**Work instruction:**
Apart from the pictures, every entry below should be repeated exactly.

....

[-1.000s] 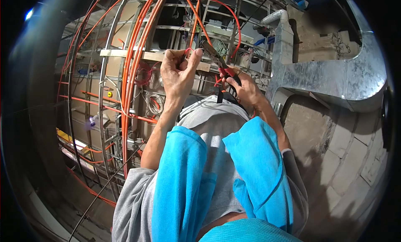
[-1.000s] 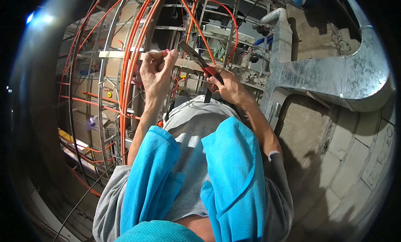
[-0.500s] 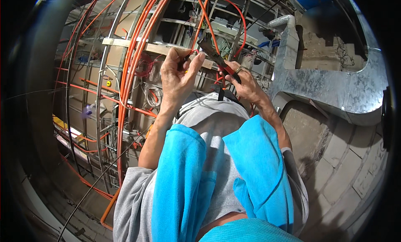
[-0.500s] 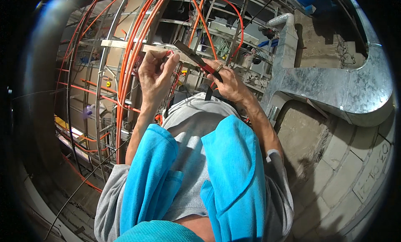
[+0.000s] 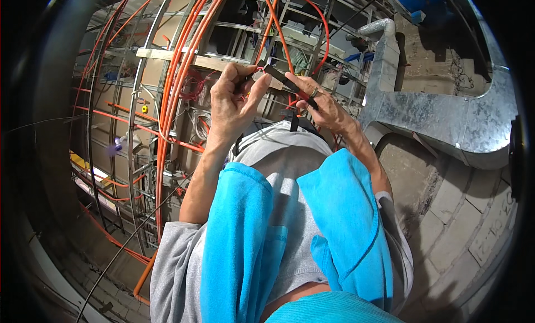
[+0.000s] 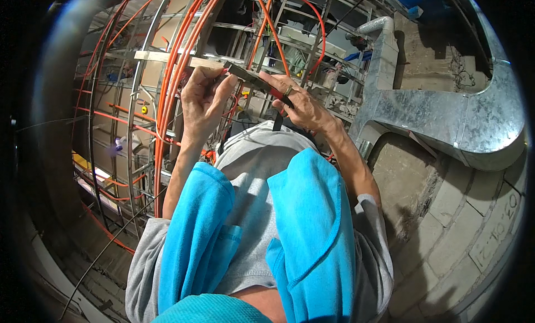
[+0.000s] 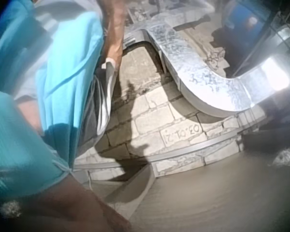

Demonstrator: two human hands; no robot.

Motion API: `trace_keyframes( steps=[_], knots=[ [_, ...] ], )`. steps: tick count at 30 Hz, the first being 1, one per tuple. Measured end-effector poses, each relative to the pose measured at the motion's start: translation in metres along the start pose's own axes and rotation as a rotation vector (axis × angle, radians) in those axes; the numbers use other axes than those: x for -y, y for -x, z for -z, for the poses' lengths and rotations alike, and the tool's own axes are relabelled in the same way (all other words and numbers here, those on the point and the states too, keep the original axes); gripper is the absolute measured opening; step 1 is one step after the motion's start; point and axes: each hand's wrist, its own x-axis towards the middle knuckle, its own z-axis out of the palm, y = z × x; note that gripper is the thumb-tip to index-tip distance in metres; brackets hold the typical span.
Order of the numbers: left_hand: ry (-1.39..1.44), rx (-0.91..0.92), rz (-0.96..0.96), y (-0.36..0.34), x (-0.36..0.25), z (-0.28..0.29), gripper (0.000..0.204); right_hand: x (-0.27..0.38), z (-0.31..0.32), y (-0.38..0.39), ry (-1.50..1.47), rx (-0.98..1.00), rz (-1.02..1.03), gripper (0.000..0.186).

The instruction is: The person pulls wire through overhead conduit framework, connects wires together, wraps the connection with electrical tape, and trims the wire using pliers.

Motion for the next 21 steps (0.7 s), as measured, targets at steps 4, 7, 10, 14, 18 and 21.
trace_keyframes(
  steps=[4,7,10,14,18,21],
  knots=[
    [0.023,0.034,0.085,0.003,-0.012,0.005,0.023,-0.003,0.003,-0.002,-0.075,0.023,-0.009,0.085],
    [0.003,0.058,0.082,0.002,-0.011,0.008,0.024,-0.002,0.007,-0.001,-0.120,0.046,-0.032,0.086],
    [0.021,0.057,0.060,0.000,-0.011,0.009,0.025,0.001,0.010,-0.003,-0.022,0.077,-0.012,0.086],
    [0.015,0.089,0.073,-0.001,-0.009,0.011,0.024,0.001,0.012,-0.002,0.014,0.056,0.015,0.086],
    [0.070,0.110,0.094,-0.002,-0.006,0.014,0.023,0.002,0.013,-0.003,0.121,0.019,0.089,0.086],
    [0.048,0.121,0.078,-0.004,-0.005,0.015,0.023,0.000,0.012,-0.003,0.128,0.005,0.092,0.087]
  ],
)
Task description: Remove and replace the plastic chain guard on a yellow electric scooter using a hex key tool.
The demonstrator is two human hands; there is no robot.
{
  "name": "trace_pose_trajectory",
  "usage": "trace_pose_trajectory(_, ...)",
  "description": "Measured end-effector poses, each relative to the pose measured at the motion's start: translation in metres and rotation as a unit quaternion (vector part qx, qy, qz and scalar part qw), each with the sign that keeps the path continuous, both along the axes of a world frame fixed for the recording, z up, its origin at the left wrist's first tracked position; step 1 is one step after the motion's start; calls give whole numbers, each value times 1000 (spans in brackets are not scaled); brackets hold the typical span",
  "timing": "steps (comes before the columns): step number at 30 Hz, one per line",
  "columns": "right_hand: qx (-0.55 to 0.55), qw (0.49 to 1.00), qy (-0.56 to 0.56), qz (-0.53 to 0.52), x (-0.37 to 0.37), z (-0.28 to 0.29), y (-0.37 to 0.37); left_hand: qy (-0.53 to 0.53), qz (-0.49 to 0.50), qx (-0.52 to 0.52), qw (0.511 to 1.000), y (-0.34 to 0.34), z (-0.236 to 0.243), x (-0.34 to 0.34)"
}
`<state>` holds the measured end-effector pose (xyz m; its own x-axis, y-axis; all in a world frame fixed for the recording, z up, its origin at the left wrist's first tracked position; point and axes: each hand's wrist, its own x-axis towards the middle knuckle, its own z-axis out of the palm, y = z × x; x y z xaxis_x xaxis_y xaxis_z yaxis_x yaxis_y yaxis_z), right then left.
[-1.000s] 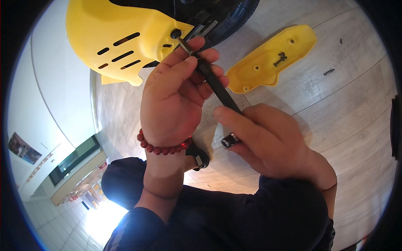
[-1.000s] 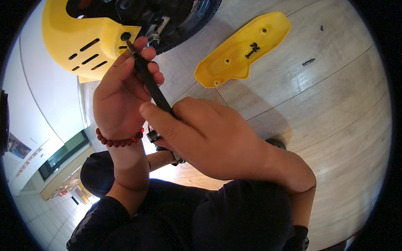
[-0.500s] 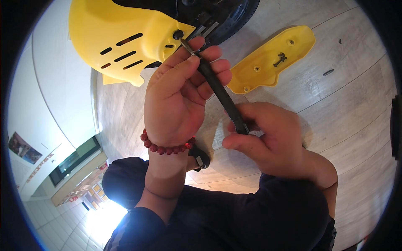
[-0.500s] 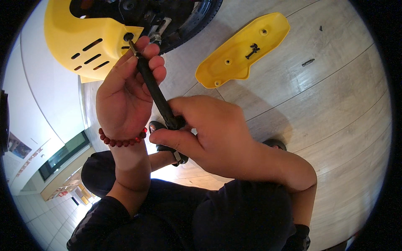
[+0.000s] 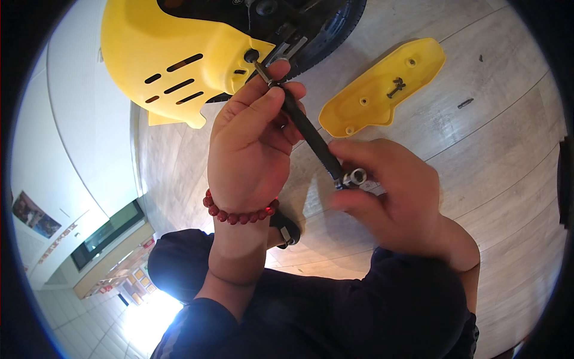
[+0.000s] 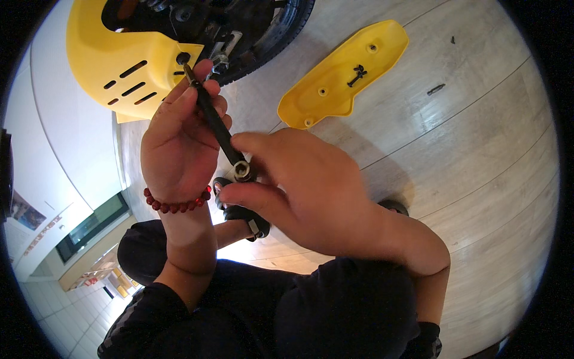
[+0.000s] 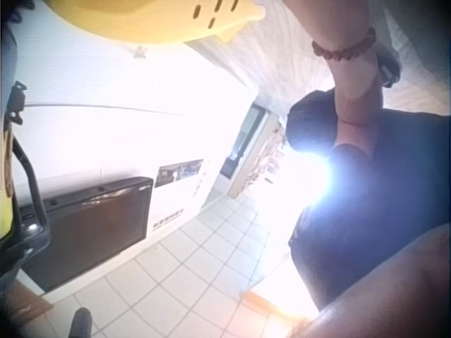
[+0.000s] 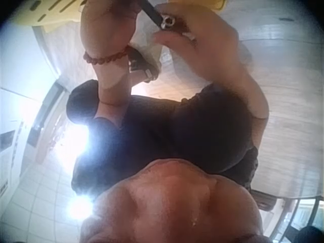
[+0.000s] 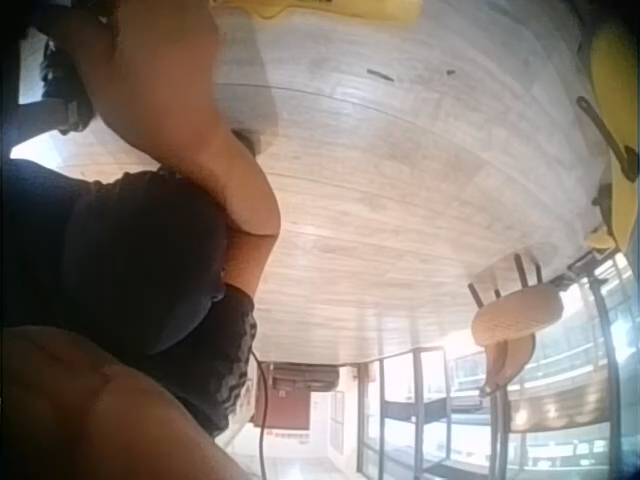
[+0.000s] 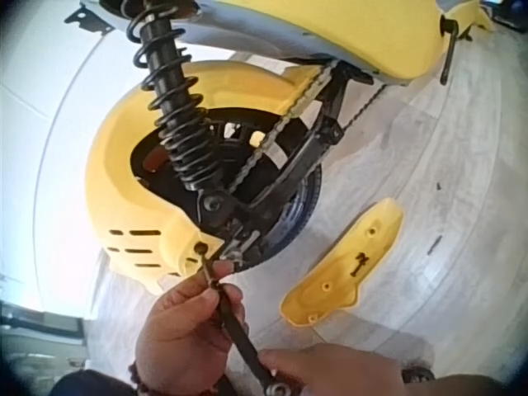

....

**Answer for this exercise:**
[-1.000s] 
[-1.000s] 
[-0.500s] 
[-0.500s] 
[+0.000s] 
[+0.000s] 
[+0.000s] 

Demonstrator: two human hands; no robot.

Motion API: `trace_keyframes( steps=[_], knots=[ [_, ...] ], )`. steps: tick count at 30 Hz, the first being 1, one per tuple. Measured end-effector poses, each relative to the pose measured at the motion's start: translation in metres along the start pose's own axes and rotation as a rotation vector (axis × angle, radians) in those axes; the numbers use other axes than those: x for -y, y for -x, z for -z, for the poses' lengths and rotations alike, and the tool's own axes are relabelled in the same way (all other words and numbers here, those on the point and the states too, keep the original axes); gripper is the absolute measured opening; step 1 is one step after the motion's start; point and axes: each hand's wrist, its own x-axis towards the middle knuckle, its own z-axis out of the palm, y = z × x; note that gripper is the thumb-tip to index-tip distance in metres; brackets hold the typical span.
Order of the numbers: left_hand: ry (-1.39..1.44), rx (-0.91..0.92), rz (-0.96..0.96), y (-0.36..0.34), x (-0.36..0.25), z (-0.28..0.29), gripper (0.000..0.204); right_hand: x (-0.27..0.38), z (-0.31..0.32), y (-0.38..0.39), ry (-1.50..1.47), rx (-0.98..1.00), rz (-1.02..1.03), gripper (0.000..0.186).

The instruction is: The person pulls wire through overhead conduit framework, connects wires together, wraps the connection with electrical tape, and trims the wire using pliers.

Motion for the next 21 steps (0.7 s), as measured, targets at steps 4, 7, 10, 14, 18 and 21.
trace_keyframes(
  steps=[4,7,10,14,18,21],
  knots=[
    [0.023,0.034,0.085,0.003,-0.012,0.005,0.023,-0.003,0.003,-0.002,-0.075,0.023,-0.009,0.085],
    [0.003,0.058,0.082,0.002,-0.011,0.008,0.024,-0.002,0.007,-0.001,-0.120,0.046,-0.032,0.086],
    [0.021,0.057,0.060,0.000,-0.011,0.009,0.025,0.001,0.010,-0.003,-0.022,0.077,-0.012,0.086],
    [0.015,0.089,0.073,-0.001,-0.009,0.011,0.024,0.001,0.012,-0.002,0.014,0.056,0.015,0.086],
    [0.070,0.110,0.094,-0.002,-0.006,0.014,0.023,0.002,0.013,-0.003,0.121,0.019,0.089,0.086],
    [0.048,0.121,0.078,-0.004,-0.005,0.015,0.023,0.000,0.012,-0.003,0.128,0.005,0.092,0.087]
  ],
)
Task description: Remove and replace the plastic chain guard on a yellow electric scooter using a hex key tool.
The demonstrator is two human hands; there is no robot.
{
  "name": "trace_pose_trajectory",
  "usage": "trace_pose_trajectory(_, ...)",
  "description": "Measured end-effector poses, each relative to the pose measured at the motion's start: translation in metres and rotation as a unit quaternion (vector part qx, qy, qz and scalar part qw), each with the sign that keeps the path continuous, both along the axes of a world frame fixed for the recording, z up, its origin at the left wrist's first tracked position; step 1 is one step after the motion's start; calls give whole numbers, each value times 1000 (spans in brackets are not scaled); brackets hold the typical span",
  "timing": "steps (comes before the columns): step number at 30 Hz, one per line",
  "columns": "right_hand: qx (-0.55 to 0.55), qw (0.49 to 1.00), qy (-0.56 to 0.56), qz (-0.53 to 0.52), x (-0.37 to 0.37), z (-0.28 to 0.29), y (-0.37 to 0.37); left_hand: qy (-0.53 to 0.53), qz (-0.49 to 0.50), qx (-0.52 to 0.52), qw (0.511 to 1.000), y (-0.34 to 0.34), z (-0.236 to 0.243), x (-0.34 to 0.34)"
}
`<state>` holds the measured end-effector pose (xyz m; its own x-axis, y-axis; all in a world frame fixed for the recording, z up, its origin at the left wrist's first tracked position; point and axes: each hand's wrist, its own x-axis towards the middle knuckle, its own z-axis out of the palm, y = z × x; x y z xaxis_x xaxis_y xaxis_z yaxis_x yaxis_y yaxis_z), right then left.
[-1.000s] 
[-1.000s] 
[-0.500s] 
[-0.500s] 
[+0.000s] 
[+0.000s] 
[+0.000s] 
[+0.000s] 
[+0.000s] 
[+0.000s] 

That finishes the output for this exercise.